Sheriff Robert Beckum entered the hallway in a way I didn’t expect. No creased khakis or frowns or mirrored Smokey and the Bandit sunglasses. Beckum was clean-shaven – I made a mental note to compliment the change later – and wearing corduroy pants and a faded-blue flannel shirt. Mud was scattered across one sleeve and he wore a big grin of a man completely and honestly content with his day.

He offered his hand to U and then turned to me.

“Y’all serious about a murder?”

He seemed thinner than the picture, and younger. Maybe even late twenties. Beckum had an intense face with a pointed nose and brown hair slicked back against his skull. He kept your attention like an eager shoe salesman and held your hand longer than was expected.

But I had learned long ago, handshakes truly told you little about a person.

I relied more on eye contact. And Beckum never broke away from my glance.

“There was some trouble last night at the Magnolia Grand,” I said. “A young woman was being held against her will. I helped her and in the process of getting away I shot a man.”

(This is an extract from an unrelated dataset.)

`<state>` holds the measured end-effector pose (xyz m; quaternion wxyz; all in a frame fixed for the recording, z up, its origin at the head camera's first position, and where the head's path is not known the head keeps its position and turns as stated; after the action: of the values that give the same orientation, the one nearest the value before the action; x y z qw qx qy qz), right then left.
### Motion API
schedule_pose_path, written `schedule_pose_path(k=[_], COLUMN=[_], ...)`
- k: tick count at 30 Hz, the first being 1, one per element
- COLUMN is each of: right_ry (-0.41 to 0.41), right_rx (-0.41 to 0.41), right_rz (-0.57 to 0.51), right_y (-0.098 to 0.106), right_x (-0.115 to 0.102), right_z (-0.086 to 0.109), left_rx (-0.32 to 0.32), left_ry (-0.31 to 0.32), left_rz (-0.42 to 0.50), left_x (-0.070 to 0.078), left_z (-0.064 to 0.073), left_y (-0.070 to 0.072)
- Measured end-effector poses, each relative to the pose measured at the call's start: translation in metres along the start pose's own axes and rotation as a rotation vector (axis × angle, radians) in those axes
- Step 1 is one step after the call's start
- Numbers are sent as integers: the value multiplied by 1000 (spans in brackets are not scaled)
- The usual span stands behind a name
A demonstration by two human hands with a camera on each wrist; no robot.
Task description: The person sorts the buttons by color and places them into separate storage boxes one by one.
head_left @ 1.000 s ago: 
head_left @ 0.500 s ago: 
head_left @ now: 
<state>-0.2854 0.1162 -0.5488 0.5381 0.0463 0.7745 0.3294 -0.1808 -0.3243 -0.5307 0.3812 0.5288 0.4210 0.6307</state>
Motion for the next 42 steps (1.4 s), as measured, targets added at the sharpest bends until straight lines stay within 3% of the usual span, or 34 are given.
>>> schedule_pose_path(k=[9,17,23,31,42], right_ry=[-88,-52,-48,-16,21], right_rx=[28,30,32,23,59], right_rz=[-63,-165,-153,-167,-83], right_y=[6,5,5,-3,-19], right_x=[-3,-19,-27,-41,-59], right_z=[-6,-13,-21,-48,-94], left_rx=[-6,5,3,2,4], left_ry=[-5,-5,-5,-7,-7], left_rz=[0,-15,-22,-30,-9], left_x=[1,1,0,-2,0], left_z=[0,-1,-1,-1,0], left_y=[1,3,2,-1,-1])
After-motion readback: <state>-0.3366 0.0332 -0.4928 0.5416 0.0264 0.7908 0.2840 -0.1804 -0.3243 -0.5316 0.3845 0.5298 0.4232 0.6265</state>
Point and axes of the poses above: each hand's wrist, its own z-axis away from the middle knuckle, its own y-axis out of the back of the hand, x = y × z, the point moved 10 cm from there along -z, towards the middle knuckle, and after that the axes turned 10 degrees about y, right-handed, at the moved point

Beckum shook his head. “Well, goddamn. Nobody tells me nothing ’round here anymore. You’d think a sheriff would know when a man’s been shot.”

U stole a glance at me.

“Last night, about midnight,” I said.

“Y’all been gambling? Drinkin’ a little?”

I shook my head.

“I was there to talk to the man who runs their security.”

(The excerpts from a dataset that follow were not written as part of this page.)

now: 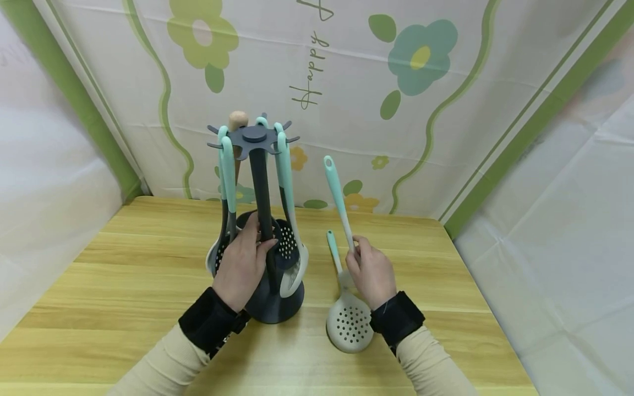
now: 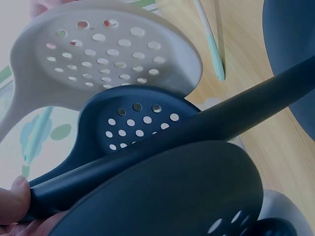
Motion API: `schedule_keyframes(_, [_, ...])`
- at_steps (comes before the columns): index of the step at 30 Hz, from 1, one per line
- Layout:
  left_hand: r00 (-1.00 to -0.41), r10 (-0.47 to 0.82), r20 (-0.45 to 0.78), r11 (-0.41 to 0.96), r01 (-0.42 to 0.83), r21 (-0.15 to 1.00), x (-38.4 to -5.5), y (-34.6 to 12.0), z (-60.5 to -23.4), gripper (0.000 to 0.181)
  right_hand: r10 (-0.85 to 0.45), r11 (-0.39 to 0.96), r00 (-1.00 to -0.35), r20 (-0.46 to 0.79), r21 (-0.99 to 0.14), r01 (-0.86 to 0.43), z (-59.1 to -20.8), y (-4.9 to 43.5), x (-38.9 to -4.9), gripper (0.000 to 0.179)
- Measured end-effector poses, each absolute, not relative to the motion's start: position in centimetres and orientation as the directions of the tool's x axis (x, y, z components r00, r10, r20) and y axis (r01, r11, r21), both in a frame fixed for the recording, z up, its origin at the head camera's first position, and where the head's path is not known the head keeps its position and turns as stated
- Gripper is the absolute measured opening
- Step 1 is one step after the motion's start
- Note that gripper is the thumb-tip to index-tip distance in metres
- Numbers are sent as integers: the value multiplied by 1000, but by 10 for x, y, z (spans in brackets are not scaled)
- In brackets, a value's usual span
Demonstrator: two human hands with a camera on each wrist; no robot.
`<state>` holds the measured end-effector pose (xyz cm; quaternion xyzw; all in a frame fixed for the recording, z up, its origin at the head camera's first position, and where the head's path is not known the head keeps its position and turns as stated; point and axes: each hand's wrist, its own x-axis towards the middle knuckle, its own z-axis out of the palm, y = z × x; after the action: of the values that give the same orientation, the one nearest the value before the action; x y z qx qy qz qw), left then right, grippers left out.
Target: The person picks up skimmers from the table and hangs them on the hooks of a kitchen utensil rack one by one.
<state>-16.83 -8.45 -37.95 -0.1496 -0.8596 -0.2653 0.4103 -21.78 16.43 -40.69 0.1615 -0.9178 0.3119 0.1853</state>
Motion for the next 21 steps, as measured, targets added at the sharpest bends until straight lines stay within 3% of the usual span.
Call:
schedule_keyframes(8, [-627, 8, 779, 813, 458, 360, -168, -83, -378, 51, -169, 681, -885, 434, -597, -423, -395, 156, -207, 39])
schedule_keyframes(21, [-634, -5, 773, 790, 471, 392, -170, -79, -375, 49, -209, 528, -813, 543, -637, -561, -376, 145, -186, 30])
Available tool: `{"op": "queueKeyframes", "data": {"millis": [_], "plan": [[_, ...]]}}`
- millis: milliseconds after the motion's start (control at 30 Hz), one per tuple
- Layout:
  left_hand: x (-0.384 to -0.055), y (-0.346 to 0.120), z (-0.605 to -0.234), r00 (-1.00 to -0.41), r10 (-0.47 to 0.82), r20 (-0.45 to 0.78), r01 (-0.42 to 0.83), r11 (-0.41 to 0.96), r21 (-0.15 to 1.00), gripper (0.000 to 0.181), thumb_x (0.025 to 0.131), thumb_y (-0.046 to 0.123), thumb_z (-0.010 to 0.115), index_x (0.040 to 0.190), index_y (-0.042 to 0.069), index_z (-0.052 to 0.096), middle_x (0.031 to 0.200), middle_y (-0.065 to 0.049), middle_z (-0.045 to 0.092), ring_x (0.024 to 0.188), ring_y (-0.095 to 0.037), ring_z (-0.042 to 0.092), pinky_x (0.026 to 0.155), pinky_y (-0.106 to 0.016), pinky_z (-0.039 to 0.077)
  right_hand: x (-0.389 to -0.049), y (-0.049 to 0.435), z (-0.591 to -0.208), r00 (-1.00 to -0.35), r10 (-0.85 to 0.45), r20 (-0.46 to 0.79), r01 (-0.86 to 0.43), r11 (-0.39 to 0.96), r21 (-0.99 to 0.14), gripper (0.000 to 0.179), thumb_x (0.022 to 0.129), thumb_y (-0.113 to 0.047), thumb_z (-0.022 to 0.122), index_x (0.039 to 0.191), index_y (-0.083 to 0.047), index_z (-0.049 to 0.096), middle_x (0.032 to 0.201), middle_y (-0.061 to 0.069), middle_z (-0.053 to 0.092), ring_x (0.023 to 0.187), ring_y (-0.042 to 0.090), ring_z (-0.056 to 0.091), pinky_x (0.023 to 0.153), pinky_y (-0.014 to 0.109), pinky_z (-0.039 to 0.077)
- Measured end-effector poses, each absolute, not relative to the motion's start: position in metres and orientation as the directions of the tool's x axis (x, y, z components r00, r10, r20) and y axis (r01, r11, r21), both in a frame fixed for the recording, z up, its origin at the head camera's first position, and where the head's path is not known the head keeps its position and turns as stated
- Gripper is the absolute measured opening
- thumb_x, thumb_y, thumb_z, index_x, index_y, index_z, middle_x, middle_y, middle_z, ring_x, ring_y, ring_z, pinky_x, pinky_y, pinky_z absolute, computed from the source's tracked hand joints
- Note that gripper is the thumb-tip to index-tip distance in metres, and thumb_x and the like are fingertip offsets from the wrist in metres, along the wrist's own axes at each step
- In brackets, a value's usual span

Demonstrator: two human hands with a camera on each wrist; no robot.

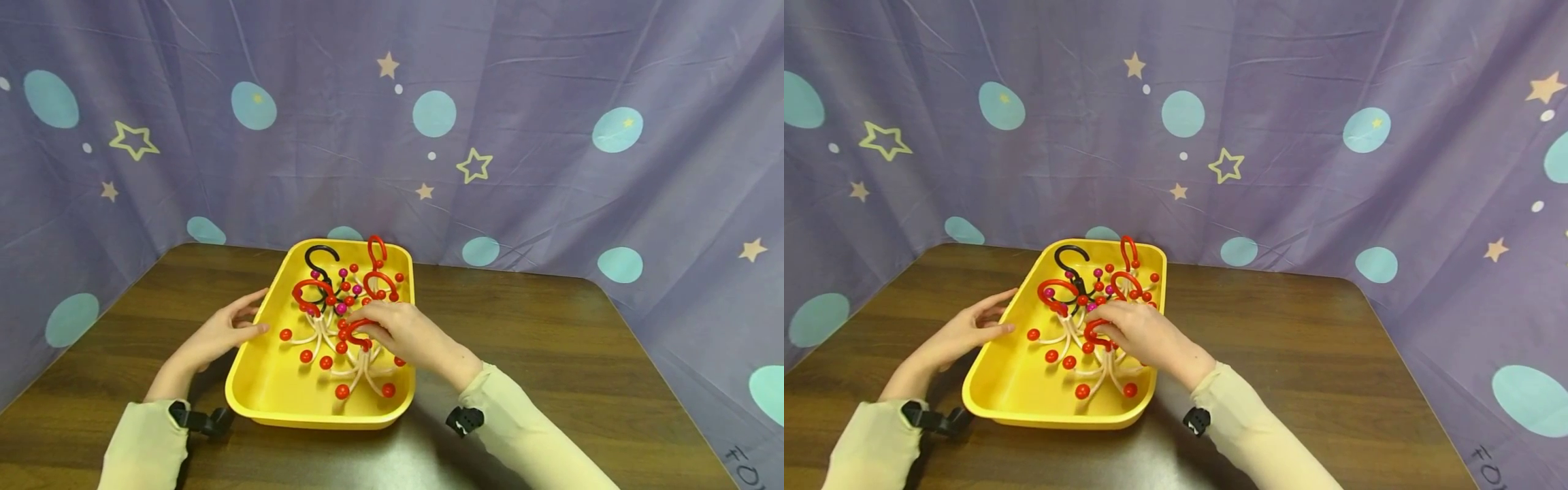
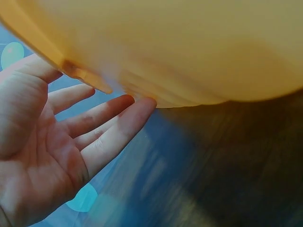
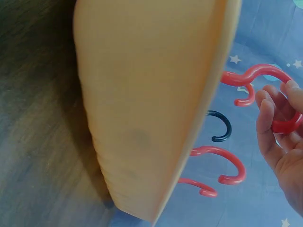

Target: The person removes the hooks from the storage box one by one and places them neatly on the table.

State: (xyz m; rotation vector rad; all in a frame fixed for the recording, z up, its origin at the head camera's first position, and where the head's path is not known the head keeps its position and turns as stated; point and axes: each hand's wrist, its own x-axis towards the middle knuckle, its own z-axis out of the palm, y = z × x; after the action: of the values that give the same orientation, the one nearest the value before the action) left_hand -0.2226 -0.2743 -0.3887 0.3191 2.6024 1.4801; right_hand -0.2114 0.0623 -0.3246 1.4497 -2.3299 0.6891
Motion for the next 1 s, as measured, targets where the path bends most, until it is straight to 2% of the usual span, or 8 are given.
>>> {"op": "queueKeyframes", "data": {"millis": [267,500,767,1000], "plan": [[-0.223,-0.274,-0.389,-0.970,0.244,-0.009,0.114,0.485,0.867,0.073,0.086,0.024,0.062,0.145,0.011,0.021,0.125,-0.029,0.043,0.094,-0.023,0.056,0.070,-0.033,0.052,-0.209,0.064,-0.313,-0.434,-0.734,0.523,-0.901,0.359,-0.244,0.018,0.087,-0.012,0.061,0.105,-0.012,0.065,0.102,-0.005,0.065,0.096,0.004,0.058,0.088,0.016,0.043],[-0.223,-0.275,-0.391,-0.970,0.242,-0.010,0.106,0.462,0.880,0.073,0.086,0.023,0.062,0.145,0.011,0.021,0.125,-0.029,0.043,0.091,-0.018,0.056,0.069,-0.033,0.052,-0.208,0.068,-0.301,-0.444,-0.721,0.532,-0.896,0.341,-0.284,0.017,0.087,-0.012,0.061,0.103,-0.011,0.065,0.095,-0.005,0.065,0.082,0.002,0.056,0.075,0.014,0.045],[-0.223,-0.274,-0.393,-0.969,0.247,-0.008,0.105,0.440,0.892,0.073,0.086,0.022,0.062,0.145,0.010,0.021,0.125,-0.029,0.042,0.091,-0.018,0.056,0.069,-0.033,0.052,-0.210,0.084,-0.286,-0.451,-0.680,0.578,-0.892,0.326,-0.313,0.019,0.087,-0.007,0.060,0.105,-0.009,0.065,0.098,-0.001,0.066,0.075,0.003,0.055,0.069,0.016,0.046],[-0.223,-0.274,-0.393,-0.969,0.249,-0.009,0.104,0.437,0.893,0.073,0.087,0.021,0.061,0.146,0.010,0.020,0.125,-0.029,0.042,0.090,-0.019,0.057,0.069,-0.033,0.052,-0.211,0.100,-0.276,-0.483,-0.648,0.588,-0.875,0.374,-0.307,0.018,0.085,-0.007,0.061,0.102,-0.010,0.066,0.085,-0.003,0.064,0.065,0.003,0.051,0.060,0.016,0.044]]}}
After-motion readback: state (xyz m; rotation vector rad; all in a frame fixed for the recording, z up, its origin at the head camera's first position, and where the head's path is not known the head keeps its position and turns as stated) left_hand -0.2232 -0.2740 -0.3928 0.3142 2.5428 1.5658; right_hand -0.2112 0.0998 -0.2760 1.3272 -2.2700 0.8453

Beckum still never wavered from my glance. Kind of annoying. Had this look on his face like he could read minds and expected you to kind of quake with fear as he gave the ole squinty glance.

“Why?” he asked.

“I was looking for a friend.”

“He work there?”

“No.”

“The girl’s a friend, too?”

“No.”

“How’d you know she was being held against her will?”

“She was tied up.”

“In the casino?” Beckum asked, a sarcastic smile on his lips.

“In a storage room in the casino. I saw her on a video monitor. When we were running away from the casino a man started shooting at me. I shot back. And I hit him in the chest.”

“Why’d you bring a gun to a casino?”

“I didn’t,” I said. “I took it off one of the guards who tried to stop me from leaving.”

Beckum nodded and looked over at U.

“What’s your deal in all this, hoss?”

“I’m a registered bondsman,” he said. “I’m here to make sure he’s treated properly… hoss.”

Beckum snickered. Out of the corner of his eye, I saw U flex his jaw muscles.

Beckum saw it, too, but glanced away like it didn’t register. It did. His face flushed as he spoke.

“Guess it’s time we all take a ride to the Grand and see what the hell this is all about.”

“Indeed,” U said.

Chapter 19

EVEN IN THE MIDDLE OF THE DAY, the scene was the same as the night before. The perfectly dimmed blue and green neon light. The pinging electronic music. The hundreds of slots, card tables, and roulette wheels buzzing with the energy of a never-ending party. The scent was the same, too. A musky odor of nervousness and beer breath mixed with cheap cigars and endless cigarettes.